OK, I now have another program I want to share. Or, kind of two. But one uses the other, so... The combination is one program? Maybe? I dunno.
This program also works in the default mode, and is primarily meant as a demonstration of a pretty old technique for handling code that won't fit in RAM. (I was introduced to it back in my DOS days, using Turbo Pascal... 5 I think? or 6?)
As such, this demonstration program basically goes the other way than my previous one, being far larger - in fact, as currently written, it fills most of the disk drive, taking up 240 addresses. Many of those are due to NILLISTs, though, which I included primarily because they made the development work easier. (More details below.)
The technique is known as overlays, and essentially entails loading only a part of the program at any one time, and then when a different part is needed, that part is loaded instead, on top of the other code, thus overlaying it - hence the name.
There's essentially two main parts of this program - one is the overlay loader, which stays resident in RAM at all times, and can be used by any program to load a chunk of code from the disk - while the other part is the demonstration program that uses overlays.
The overlay loader
In my implementation, the bootloader is also the overlay loader, since the task is essentially the same - in fact, the exact same code is used for the initial bootloading as for the overlay loading. Thus, my overlay loader is in ROM, not on disk - and isn't counted in the size of the demonstration program. This bootloader does still work for programs that don't use overlays, like the original win program.
Each overlay on disk is expected to have a one-word header, which contains the last address to be loaded. This works for non-overlay programs being bootloaded because they start at address 0, which makes the number of words to load be the same as the last address to load.

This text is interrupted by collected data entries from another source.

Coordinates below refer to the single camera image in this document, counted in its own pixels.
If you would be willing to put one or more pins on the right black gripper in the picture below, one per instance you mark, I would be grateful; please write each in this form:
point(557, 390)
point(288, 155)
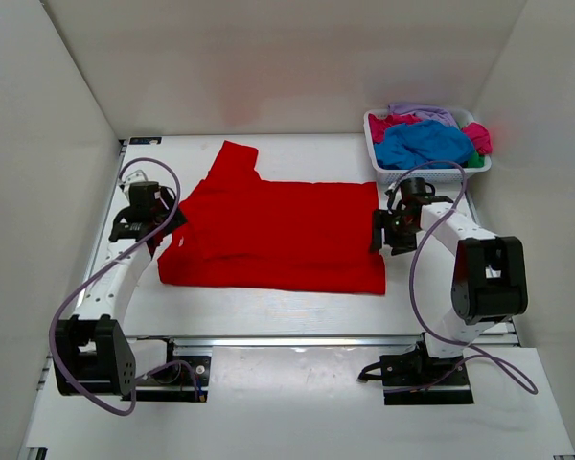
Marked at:
point(381, 219)

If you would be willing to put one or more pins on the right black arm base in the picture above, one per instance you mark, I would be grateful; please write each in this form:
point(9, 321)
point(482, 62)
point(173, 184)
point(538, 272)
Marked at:
point(415, 378)

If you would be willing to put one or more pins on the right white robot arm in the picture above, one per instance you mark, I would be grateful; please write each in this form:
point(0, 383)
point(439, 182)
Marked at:
point(488, 283)

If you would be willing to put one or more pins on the blue t shirt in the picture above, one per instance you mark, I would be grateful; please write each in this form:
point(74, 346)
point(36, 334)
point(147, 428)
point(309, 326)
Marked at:
point(428, 143)

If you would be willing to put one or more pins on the green t shirt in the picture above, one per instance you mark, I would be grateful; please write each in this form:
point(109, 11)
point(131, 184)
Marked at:
point(476, 161)

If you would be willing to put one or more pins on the pink t shirt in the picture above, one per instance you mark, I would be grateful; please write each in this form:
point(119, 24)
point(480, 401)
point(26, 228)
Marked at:
point(479, 135)

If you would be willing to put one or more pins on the lavender t shirt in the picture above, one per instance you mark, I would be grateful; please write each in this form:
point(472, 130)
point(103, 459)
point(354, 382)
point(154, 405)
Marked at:
point(424, 112)

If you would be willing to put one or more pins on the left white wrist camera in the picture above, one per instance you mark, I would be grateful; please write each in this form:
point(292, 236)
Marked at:
point(131, 178)

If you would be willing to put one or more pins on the red t shirt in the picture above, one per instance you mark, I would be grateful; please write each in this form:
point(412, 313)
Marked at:
point(242, 231)

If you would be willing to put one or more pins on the white plastic laundry basket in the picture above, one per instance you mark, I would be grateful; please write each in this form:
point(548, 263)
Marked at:
point(436, 176)

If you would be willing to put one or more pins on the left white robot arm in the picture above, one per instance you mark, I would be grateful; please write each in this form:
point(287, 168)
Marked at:
point(89, 348)

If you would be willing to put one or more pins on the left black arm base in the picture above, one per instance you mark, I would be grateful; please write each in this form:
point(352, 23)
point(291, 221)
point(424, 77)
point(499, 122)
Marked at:
point(170, 370)

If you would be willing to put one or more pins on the small dark label sticker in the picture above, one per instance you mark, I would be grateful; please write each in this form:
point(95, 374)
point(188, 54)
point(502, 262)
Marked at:
point(145, 140)

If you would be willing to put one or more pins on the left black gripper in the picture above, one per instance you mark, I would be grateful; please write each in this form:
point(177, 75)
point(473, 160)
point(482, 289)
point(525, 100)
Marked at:
point(177, 218)

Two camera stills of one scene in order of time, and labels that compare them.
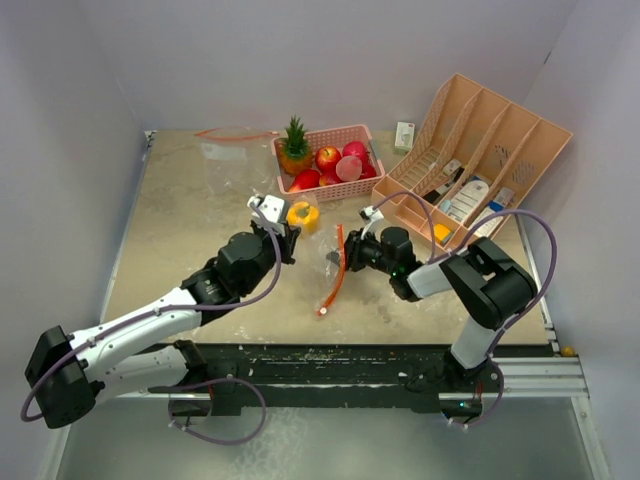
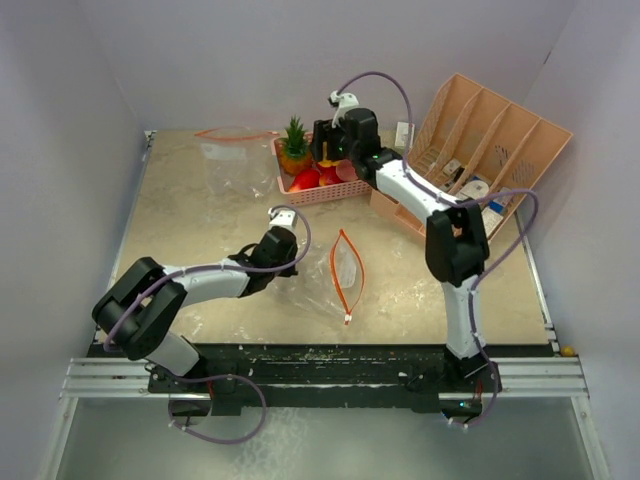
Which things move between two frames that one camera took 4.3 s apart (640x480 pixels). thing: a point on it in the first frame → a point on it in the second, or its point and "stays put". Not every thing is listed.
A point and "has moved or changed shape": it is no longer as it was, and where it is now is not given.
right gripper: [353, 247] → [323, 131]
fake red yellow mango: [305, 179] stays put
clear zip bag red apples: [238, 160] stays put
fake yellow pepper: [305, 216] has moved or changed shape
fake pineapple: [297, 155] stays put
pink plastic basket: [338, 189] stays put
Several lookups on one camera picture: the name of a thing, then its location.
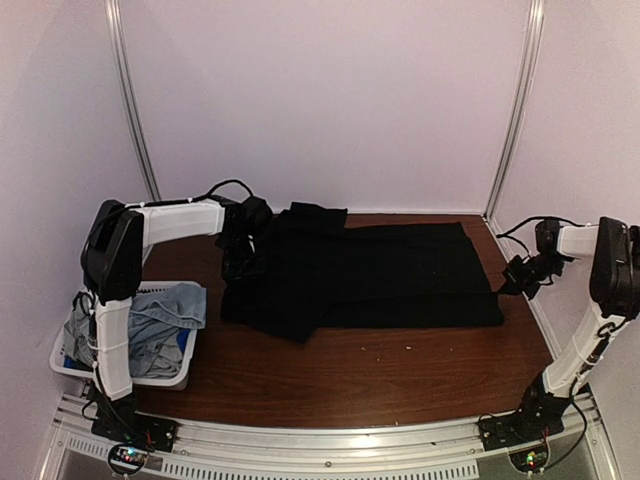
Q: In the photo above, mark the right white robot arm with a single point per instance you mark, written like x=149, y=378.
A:
x=612, y=247

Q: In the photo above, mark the white laundry basket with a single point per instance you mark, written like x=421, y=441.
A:
x=178, y=382

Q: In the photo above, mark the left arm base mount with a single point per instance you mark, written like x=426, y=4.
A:
x=151, y=433

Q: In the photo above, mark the black t-shirt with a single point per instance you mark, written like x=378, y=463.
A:
x=307, y=270

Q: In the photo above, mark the right aluminium frame post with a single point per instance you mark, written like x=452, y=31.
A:
x=532, y=42

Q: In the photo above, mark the light blue denim garment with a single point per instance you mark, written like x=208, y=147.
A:
x=158, y=326

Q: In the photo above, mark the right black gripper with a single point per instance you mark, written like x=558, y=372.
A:
x=512, y=275

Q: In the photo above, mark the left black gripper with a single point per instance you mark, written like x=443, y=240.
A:
x=259, y=267

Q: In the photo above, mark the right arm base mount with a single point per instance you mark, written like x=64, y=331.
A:
x=509, y=430

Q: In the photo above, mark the aluminium frame post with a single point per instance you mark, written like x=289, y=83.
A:
x=532, y=42
x=132, y=115

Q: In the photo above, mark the left aluminium frame post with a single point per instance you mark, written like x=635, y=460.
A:
x=132, y=115

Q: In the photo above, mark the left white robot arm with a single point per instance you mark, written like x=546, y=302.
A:
x=112, y=263

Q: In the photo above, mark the front aluminium rail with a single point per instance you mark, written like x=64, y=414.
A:
x=440, y=450

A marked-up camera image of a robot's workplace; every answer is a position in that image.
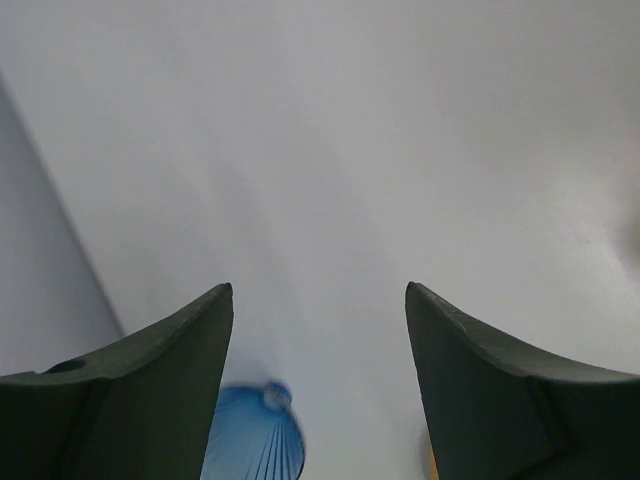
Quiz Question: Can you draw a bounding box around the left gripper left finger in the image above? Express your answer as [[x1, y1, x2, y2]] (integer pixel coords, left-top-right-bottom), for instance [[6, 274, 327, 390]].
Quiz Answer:
[[1, 283, 233, 479]]

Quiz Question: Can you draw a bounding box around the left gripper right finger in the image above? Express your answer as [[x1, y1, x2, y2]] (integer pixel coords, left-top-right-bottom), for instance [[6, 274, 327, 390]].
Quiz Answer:
[[405, 283, 639, 479]]

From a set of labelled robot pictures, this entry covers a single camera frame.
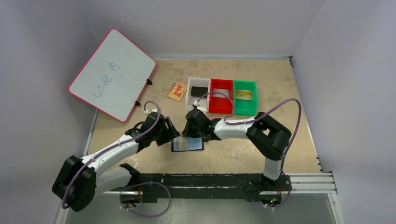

A few things worth noting:
- The loader initializes register 15 to 1, and expects you to never change it.
- The loader uses register 14 internally, and expects you to never change it.
- When called, the loader expects register 2 to be the disk address to load from.
- The loader changes registers 1, 2 and 3 (and 14), but leaves the rest untouched.
- Calling the loader is typically done with "JMP 3 9".
- Each overlay can be at most 22 words long (so it doesn't overwrite the loader) in the game's default mode.
- After loading an overlay, the loader always jumps to address 0.
Of course, all of these (except the last) can be ignored if you don't intend to use overlays. In that case, the loaded program can use 4 more words (26 total in default mode) before the loader has overwritten so much of itself that it can't load any more.
The main reason for using the suggested way of calling the loader is that it works even if the machine has been given more memory, as long as the loader itself has been adjusted accordingly (which you probably would want to do anyway to enable loading larger programs) - without needing to modify the program or overlay being loaded.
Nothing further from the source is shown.